In the 18th century the enlightenment split the world in two by declaring the one side to be rational and the other to be wild. Knowledge over the world would be found via logical, technical, mechanical or mathematical thinking. The world as it was found was analysed and fragmented until we even split the atom and the human was sure, he/she (mainly he) had finally won control over all the wilderness, of undisciplined and uncivilised being, humans from there on knew as nature: as other and fundamentally different. From there on two things were very clear for human: 1) it is structurally different, and, more important, inherently more intelligent and therefore of higher value than all other creatures on earth. 2) Declaring creatures as human with all the fragile ›distinguishing‹ attributes that come with it, is a really excluding practice. This bifurcation of humans and everything else, this dominant distinctive border is a key factor in the way we see ourselfes and other creatures.

Short notes on fragile human attributes:

Lets proclaim the following: To this point, the human is the dominant race on planet earth, it has through its intelligence managed to govern earthly resources and extinguished and domesticated most of the other creatures buzzing around in this messy place. It is the most successful species and therefore can be called the overall winner of a game where the rules, set by itself can be summarised as the survival of the fittest.

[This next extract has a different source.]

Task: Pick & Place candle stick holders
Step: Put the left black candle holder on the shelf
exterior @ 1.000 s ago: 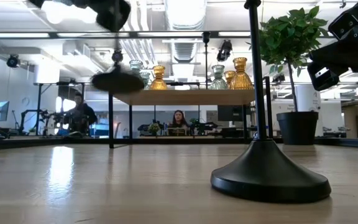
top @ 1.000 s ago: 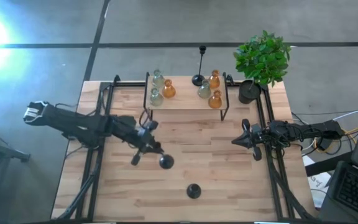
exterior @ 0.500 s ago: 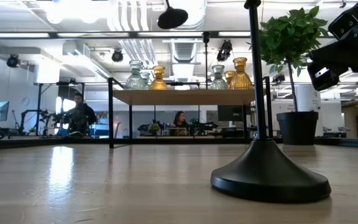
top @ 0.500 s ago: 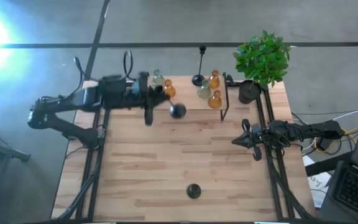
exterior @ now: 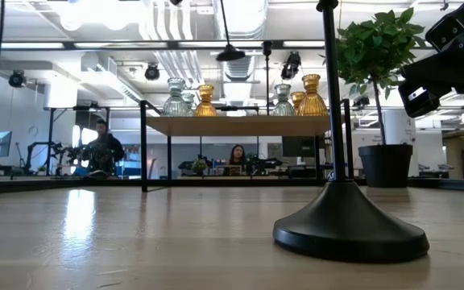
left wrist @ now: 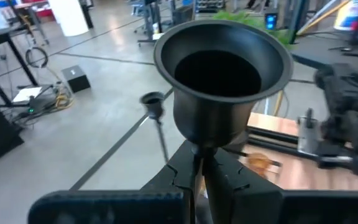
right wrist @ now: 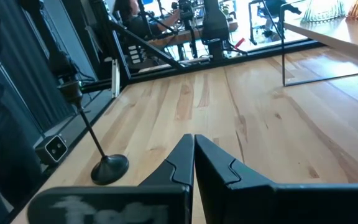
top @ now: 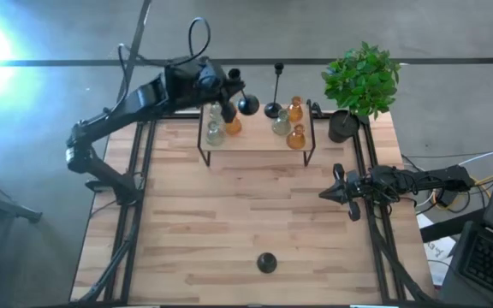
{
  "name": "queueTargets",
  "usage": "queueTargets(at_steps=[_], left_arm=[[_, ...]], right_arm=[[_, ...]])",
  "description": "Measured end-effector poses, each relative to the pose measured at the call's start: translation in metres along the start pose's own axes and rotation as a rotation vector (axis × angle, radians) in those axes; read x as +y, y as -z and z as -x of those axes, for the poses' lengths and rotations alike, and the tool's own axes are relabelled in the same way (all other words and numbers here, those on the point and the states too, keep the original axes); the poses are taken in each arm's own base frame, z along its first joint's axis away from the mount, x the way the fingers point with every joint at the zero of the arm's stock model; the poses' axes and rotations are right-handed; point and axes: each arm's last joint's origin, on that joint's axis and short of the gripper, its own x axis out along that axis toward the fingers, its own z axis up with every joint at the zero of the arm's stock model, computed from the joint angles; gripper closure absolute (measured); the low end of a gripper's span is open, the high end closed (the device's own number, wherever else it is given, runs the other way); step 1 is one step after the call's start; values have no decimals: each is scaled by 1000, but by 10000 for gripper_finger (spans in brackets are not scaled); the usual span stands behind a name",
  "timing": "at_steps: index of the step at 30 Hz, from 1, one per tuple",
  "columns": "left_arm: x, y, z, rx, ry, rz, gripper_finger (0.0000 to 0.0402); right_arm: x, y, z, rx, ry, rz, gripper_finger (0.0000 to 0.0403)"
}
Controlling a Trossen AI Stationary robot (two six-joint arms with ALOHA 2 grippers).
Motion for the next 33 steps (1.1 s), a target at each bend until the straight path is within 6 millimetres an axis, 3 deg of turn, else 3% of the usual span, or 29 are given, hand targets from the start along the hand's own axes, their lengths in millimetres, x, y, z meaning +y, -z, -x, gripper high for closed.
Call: queueTargets(at_steps=[17, 25, 33], left_arm=[[65, 24, -86, 109, -111, 38, 384], [80, 44, -104, 196, -117, 76, 384], [84, 51, -105, 245, -113, 96, 384]], right_arm=[[0, 0, 0, 0, 0, 0, 394], [0, 0, 0, 1, 1, 0, 394], [0, 0, 0, 0, 0, 0, 394]])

Can this be true? Looking at the state the world is in, it is not far fetched to say that the human species is the only one destroying its own livelihood, which already presents a valid reason for questioning the factors ›intelligence‹ or ›reason‹ in depicting something as human and therefore special or of higher value.

Human attributes are being softened and opened to others everywhere. AI (even just basic computational processes) have shown us that even thinking or deciding can be simulated to a degree where the distinction can hardly be made, or where asking for it is particularly fruitful. The human as a concept becomes blurred – we should embrace that and take the chance!

The same blurring categories and fields can again be learned from the matsutake entangling the categories of natural and cultivated. Its natural habitat is not what is commonly understood as natural at all, it grows in cultivated forests. Yet it remains uncultivable in farms. Which can lead to quite high prices, yet its unpredictability makes it impossible to create a real business around the harvesting of it. This also forces the people relying on them to live in a similarly precarious way as themselves. Human intervention formed the way the mushroom lives and vice versa. So getting a grasp of what the mushroom can mean to us, one has to ditch the idea of an ever ongoing never ending progress, never ending and predictable growth – the one story we have all been following since Déscartes.

Where does all this thinking and writing about bitcoins and mushrooms possibly lead? What does it all have to do with decentralisation? The prevailing story, that drives the decentralisation debate at the moment is dominated by fiscal epistemes. It is one carrying baggage of an universe of norms, ways of thinking and handling the world, that had this very world go into a fatal direction and divided us from what we call nature. To think decentralised can also mean to reterritorialize the categories of nature, human and technology, to think of everything as a network and that living inside this network offers endless ways of intersubjective fulfilment.